▶ Task details:
Transcribe the listing below word for word but skip its images.

▶ Dataset entries:
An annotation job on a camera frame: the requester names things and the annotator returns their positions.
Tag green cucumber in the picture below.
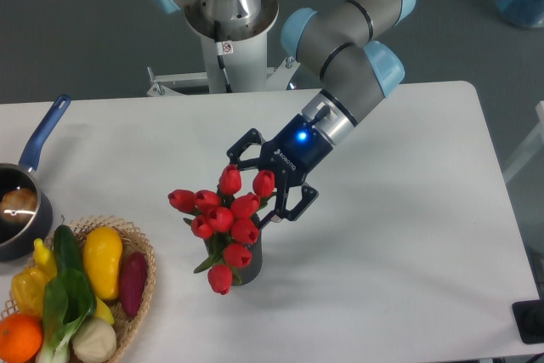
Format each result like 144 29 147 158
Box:
53 224 85 274

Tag fried patty in pan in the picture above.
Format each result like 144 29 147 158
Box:
1 188 37 224

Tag beige garlic bulb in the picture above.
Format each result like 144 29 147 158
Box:
72 318 116 362

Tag yellow bell pepper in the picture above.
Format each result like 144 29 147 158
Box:
11 267 49 318

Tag red tulip bouquet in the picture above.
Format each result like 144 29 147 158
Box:
167 165 276 295

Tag yellow squash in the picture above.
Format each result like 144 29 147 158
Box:
82 226 123 301

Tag small yellow pepper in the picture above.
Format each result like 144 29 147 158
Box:
33 238 57 278

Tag black cable on pedestal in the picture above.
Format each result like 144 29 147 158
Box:
212 19 234 94

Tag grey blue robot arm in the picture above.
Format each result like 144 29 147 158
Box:
227 0 416 229

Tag blue handled saucepan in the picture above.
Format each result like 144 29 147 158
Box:
1 94 71 262

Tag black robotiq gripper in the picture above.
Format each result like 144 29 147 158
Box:
226 114 332 230

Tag green bok choy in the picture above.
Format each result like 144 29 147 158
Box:
35 267 98 363

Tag purple sweet potato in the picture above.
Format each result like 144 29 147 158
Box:
119 252 148 318

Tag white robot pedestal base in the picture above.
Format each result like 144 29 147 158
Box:
155 0 279 94

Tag dark grey ribbed vase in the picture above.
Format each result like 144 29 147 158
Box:
204 214 263 286

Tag orange fruit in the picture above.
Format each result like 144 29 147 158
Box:
1 313 43 363

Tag white frame at right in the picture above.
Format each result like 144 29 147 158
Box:
502 101 543 184

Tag black device at edge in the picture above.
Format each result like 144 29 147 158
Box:
512 300 543 344

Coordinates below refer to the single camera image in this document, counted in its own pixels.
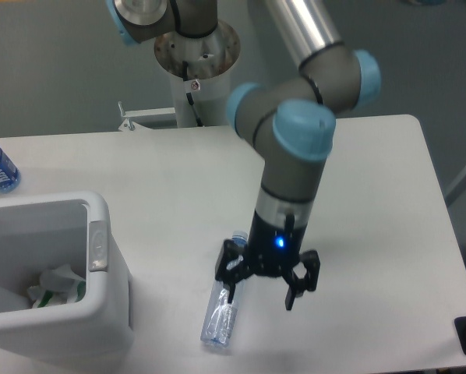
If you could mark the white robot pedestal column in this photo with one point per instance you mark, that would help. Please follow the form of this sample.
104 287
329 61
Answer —
199 71

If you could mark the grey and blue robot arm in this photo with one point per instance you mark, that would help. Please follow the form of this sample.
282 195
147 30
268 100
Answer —
291 126

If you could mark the white paper wrapper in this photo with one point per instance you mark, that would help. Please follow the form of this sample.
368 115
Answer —
61 279

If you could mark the trash inside the can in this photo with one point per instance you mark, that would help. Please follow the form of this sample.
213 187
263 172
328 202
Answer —
42 297

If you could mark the clear plastic bottle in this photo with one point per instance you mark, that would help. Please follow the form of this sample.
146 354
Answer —
220 317

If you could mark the white plastic trash can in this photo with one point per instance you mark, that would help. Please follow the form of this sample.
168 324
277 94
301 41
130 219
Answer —
44 232

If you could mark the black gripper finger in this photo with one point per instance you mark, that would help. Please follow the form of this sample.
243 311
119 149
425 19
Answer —
232 267
298 286

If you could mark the white metal base frame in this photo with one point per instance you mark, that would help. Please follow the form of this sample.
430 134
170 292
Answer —
158 118

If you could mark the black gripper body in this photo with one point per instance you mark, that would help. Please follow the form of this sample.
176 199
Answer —
272 252

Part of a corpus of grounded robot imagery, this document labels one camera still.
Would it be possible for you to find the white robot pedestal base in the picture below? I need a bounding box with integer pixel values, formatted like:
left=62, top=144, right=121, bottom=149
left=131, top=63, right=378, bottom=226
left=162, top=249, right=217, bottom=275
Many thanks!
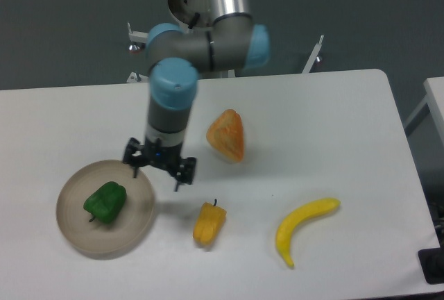
left=126, top=0, right=324, bottom=83

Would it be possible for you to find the white side table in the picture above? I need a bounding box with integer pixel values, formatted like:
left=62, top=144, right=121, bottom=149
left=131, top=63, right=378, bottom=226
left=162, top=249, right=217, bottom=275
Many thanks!
left=424, top=77, right=444, bottom=135

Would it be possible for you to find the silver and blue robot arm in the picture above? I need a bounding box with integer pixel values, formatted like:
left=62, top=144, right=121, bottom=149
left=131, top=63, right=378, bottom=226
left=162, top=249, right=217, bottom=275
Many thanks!
left=123, top=0, right=270, bottom=185

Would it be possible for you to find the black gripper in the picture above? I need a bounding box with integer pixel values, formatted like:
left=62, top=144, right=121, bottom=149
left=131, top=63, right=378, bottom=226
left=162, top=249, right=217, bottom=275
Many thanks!
left=122, top=137, right=196, bottom=192

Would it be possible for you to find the green bell pepper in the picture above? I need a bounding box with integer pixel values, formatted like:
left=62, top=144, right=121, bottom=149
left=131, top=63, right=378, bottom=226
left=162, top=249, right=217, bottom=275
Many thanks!
left=83, top=181, right=127, bottom=224

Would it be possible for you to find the orange triangular bread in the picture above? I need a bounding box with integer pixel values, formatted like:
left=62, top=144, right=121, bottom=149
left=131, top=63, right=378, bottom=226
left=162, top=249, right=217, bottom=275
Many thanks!
left=206, top=109, right=245, bottom=163

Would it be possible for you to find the black device at table edge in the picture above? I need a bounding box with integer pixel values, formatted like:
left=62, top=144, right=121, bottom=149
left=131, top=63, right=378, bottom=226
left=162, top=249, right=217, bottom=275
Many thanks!
left=418, top=247, right=443, bottom=285

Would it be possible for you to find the beige round plate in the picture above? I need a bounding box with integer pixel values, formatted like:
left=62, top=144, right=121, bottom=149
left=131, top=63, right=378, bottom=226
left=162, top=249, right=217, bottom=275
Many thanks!
left=56, top=160, right=155, bottom=258

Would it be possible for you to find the yellow bell pepper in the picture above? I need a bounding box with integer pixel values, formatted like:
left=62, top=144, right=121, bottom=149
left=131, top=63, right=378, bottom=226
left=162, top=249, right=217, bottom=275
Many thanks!
left=193, top=199, right=227, bottom=247

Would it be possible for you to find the yellow banana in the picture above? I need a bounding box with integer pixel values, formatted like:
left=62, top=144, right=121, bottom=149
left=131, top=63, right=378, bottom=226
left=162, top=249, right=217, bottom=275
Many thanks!
left=275, top=197, right=341, bottom=269

▶ Solution to this exercise:
An annotation job on a camera frame: the requester names things and the annotator returns their positions.
Tag green cucumber in the picture below.
Format each result like 144 29 147 158
Box:
53 224 85 274

Tag fried patty in pan in the picture above.
Format each result like 144 29 147 158
Box:
1 188 37 224

Tag beige garlic bulb in the picture above.
Format each result like 144 29 147 158
Box:
72 318 116 362

Tag yellow bell pepper in the picture above.
Format each result like 144 29 147 158
Box:
11 267 49 318

Tag red tulip bouquet in the picture above.
Format each result like 144 29 147 158
Box:
167 165 276 295

Tag yellow squash in the picture above.
Format each result like 144 29 147 158
Box:
82 226 123 301

Tag small yellow pepper in the picture above.
Format each result like 144 29 147 158
Box:
33 238 57 278

Tag black cable on pedestal in the picture above.
Format each result like 144 29 147 158
Box:
212 19 234 94

Tag grey blue robot arm in the picture above.
Format each result like 144 29 147 158
Box:
227 0 416 229

Tag blue handled saucepan in the picture above.
Format each result like 144 29 147 158
Box:
1 94 71 262

Tag black robotiq gripper in the picture above.
Format each result like 144 29 147 158
Box:
226 114 332 230

Tag green bok choy in the picture above.
Format each result like 144 29 147 158
Box:
35 267 98 363

Tag purple sweet potato in the picture above.
Format each result like 144 29 147 158
Box:
119 252 148 318

Tag white robot pedestal base in the picture above.
Format each result like 144 29 147 158
Box:
155 0 279 94

Tag dark grey ribbed vase in the picture above.
Format each result like 144 29 147 158
Box:
204 214 263 286

Tag orange fruit in the picture above.
Format each result like 144 29 147 158
Box:
1 313 43 363

Tag white frame at right in the picture above.
Format each result like 144 29 147 158
Box:
502 101 543 184

Tag black device at edge in the picture above.
Format each result like 144 29 147 158
Box:
512 300 543 344

Coordinates below refer to the single camera image in this document, counted in its own pixels.
If you could mark the white robot pedestal column in this photo with one point per instance you mark, that would help. Please follow the form of this sample.
104 287
329 61
Answer —
199 71

If you could mark the grey and blue robot arm in this photo with one point per instance you mark, that would help. Please follow the form of this sample.
282 195
147 30
268 100
Answer —
291 126

If you could mark the white paper wrapper in this photo with one point per instance you mark, that would help. Please follow the form of this sample.
368 115
Answer —
61 279

If you could mark the trash inside the can in this photo with one point per instance you mark, that would help. Please follow the form of this sample.
213 187
263 172
328 202
Answer —
42 297

If you could mark the clear plastic bottle in this photo with one point per instance you mark, that would help. Please follow the form of this sample.
146 354
Answer —
220 317

If you could mark the white plastic trash can in this photo with one point per instance you mark, that would help. Please follow the form of this sample.
168 324
277 94
301 41
130 219
Answer —
44 232

If you could mark the black gripper finger in this photo with one point per instance you mark, that would help. Please follow the form of this sample.
243 311
119 149
425 19
Answer —
232 267
298 286

If you could mark the white metal base frame in this photo with one point per instance you mark, that would help. Please follow the form of this sample.
430 134
170 292
Answer —
158 118

If you could mark the black gripper body in this photo with one point per instance you mark, that would help. Please follow the form of this sample.
176 199
Answer —
272 252

Part of a corpus of grounded robot imagery, this document labels one camera still.
Would it be possible for you to find the white robot pedestal base in the picture below? I need a bounding box with integer pixel values, formatted like:
left=62, top=144, right=121, bottom=149
left=131, top=63, right=378, bottom=226
left=162, top=249, right=217, bottom=275
Many thanks!
left=126, top=0, right=324, bottom=83

Would it be possible for you to find the white side table in the picture above? I need a bounding box with integer pixel values, formatted like:
left=62, top=144, right=121, bottom=149
left=131, top=63, right=378, bottom=226
left=162, top=249, right=217, bottom=275
Many thanks!
left=424, top=77, right=444, bottom=135

Would it be possible for you to find the silver and blue robot arm in the picture above? I need a bounding box with integer pixel values, formatted like:
left=62, top=144, right=121, bottom=149
left=131, top=63, right=378, bottom=226
left=162, top=249, right=217, bottom=275
Many thanks!
left=123, top=0, right=270, bottom=185

Would it be possible for you to find the black gripper in the picture above? I need a bounding box with integer pixel values, formatted like:
left=62, top=144, right=121, bottom=149
left=131, top=63, right=378, bottom=226
left=162, top=249, right=217, bottom=275
Many thanks!
left=122, top=137, right=196, bottom=192

Would it be possible for you to find the green bell pepper in the picture above? I need a bounding box with integer pixel values, formatted like:
left=62, top=144, right=121, bottom=149
left=131, top=63, right=378, bottom=226
left=162, top=249, right=217, bottom=275
Many thanks!
left=83, top=181, right=127, bottom=224

Would it be possible for you to find the orange triangular bread in the picture above? I need a bounding box with integer pixel values, formatted like:
left=62, top=144, right=121, bottom=149
left=131, top=63, right=378, bottom=226
left=162, top=249, right=217, bottom=275
Many thanks!
left=206, top=109, right=245, bottom=163

Would it be possible for you to find the black device at table edge in the picture above? I need a bounding box with integer pixel values, formatted like:
left=62, top=144, right=121, bottom=149
left=131, top=63, right=378, bottom=226
left=162, top=249, right=217, bottom=275
Many thanks!
left=418, top=247, right=443, bottom=285

Would it be possible for you to find the beige round plate in the picture above? I need a bounding box with integer pixel values, formatted like:
left=62, top=144, right=121, bottom=149
left=131, top=63, right=378, bottom=226
left=162, top=249, right=217, bottom=275
Many thanks!
left=56, top=160, right=155, bottom=258

Would it be possible for you to find the yellow bell pepper in the picture above? I need a bounding box with integer pixel values, formatted like:
left=62, top=144, right=121, bottom=149
left=131, top=63, right=378, bottom=226
left=162, top=249, right=217, bottom=275
Many thanks!
left=193, top=199, right=227, bottom=247

Would it be possible for you to find the yellow banana in the picture above? I need a bounding box with integer pixel values, formatted like:
left=62, top=144, right=121, bottom=149
left=131, top=63, right=378, bottom=226
left=162, top=249, right=217, bottom=275
Many thanks!
left=275, top=197, right=341, bottom=269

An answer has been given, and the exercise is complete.